**What the task requires:**
Look through the records below and collect all lines that hold the string "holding".

**********

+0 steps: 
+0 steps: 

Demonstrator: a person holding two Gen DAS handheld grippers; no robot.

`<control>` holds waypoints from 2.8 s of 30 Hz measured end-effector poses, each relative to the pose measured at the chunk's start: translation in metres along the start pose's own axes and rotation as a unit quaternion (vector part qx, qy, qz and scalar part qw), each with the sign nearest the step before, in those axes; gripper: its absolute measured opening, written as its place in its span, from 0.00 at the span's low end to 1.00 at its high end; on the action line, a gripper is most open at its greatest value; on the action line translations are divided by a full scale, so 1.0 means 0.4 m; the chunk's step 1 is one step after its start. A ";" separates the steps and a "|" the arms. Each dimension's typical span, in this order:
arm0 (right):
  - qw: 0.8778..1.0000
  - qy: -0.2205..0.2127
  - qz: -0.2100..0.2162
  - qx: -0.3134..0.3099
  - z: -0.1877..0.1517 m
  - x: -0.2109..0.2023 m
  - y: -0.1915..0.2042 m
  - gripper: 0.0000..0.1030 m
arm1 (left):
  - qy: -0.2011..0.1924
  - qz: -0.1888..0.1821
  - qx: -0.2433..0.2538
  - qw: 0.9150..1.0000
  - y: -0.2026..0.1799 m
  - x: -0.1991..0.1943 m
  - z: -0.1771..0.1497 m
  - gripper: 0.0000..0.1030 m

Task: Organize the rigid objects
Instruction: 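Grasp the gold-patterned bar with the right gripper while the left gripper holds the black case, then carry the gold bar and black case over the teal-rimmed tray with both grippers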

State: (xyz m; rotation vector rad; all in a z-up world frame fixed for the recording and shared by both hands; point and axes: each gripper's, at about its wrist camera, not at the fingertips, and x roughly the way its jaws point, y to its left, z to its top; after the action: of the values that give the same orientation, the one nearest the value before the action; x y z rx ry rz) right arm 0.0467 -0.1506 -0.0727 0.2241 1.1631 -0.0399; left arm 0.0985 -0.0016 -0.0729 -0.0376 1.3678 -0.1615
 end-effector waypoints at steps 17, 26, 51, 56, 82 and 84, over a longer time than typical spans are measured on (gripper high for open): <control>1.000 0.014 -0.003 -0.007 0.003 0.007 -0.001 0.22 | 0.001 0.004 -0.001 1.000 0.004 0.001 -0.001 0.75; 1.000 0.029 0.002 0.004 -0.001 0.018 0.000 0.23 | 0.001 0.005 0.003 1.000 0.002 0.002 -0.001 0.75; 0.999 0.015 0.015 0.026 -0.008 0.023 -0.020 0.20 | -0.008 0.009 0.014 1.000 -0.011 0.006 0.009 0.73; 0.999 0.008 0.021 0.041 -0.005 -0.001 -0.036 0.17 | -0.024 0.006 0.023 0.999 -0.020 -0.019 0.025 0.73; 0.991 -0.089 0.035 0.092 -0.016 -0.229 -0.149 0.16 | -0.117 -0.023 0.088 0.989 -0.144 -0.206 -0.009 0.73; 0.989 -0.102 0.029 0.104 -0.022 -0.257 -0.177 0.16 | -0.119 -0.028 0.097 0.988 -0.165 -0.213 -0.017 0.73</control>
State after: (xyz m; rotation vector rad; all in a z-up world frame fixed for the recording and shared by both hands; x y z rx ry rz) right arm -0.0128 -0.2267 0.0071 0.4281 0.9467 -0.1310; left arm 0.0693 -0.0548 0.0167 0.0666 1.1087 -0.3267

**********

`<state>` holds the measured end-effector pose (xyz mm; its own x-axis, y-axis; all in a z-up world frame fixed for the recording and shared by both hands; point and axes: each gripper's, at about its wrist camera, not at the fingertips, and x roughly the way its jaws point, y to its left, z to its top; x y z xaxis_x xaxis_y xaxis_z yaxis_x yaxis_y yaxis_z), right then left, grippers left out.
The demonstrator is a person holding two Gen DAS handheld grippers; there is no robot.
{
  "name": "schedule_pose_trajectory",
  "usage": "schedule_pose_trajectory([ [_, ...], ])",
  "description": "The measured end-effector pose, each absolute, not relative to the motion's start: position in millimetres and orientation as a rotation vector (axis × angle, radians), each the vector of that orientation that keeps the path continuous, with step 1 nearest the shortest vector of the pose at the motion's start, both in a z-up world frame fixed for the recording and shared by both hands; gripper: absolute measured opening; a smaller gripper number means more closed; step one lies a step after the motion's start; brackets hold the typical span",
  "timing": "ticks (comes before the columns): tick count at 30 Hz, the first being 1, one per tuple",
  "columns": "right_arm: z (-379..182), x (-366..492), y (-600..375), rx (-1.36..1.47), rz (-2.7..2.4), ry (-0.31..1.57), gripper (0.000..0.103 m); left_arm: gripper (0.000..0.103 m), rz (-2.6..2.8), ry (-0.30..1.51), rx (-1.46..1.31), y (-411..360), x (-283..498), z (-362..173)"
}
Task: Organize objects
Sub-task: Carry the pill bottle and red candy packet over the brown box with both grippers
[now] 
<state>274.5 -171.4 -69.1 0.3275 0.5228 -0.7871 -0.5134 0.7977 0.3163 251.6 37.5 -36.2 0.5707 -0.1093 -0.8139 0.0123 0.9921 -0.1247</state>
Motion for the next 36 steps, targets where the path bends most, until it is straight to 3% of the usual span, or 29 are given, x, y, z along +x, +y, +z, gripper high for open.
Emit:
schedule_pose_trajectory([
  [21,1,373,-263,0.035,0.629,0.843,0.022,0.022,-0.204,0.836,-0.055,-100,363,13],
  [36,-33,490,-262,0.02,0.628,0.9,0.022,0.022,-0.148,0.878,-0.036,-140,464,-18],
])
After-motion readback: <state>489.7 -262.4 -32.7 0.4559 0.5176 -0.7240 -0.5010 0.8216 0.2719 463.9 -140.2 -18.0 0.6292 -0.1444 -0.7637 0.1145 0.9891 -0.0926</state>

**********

**Task output:**
Demonstrator: a person holding two Gen DAS handheld grippers; no robot.
The demonstrator is a person holding two Gen DAS handheld grippers; there is no robot.

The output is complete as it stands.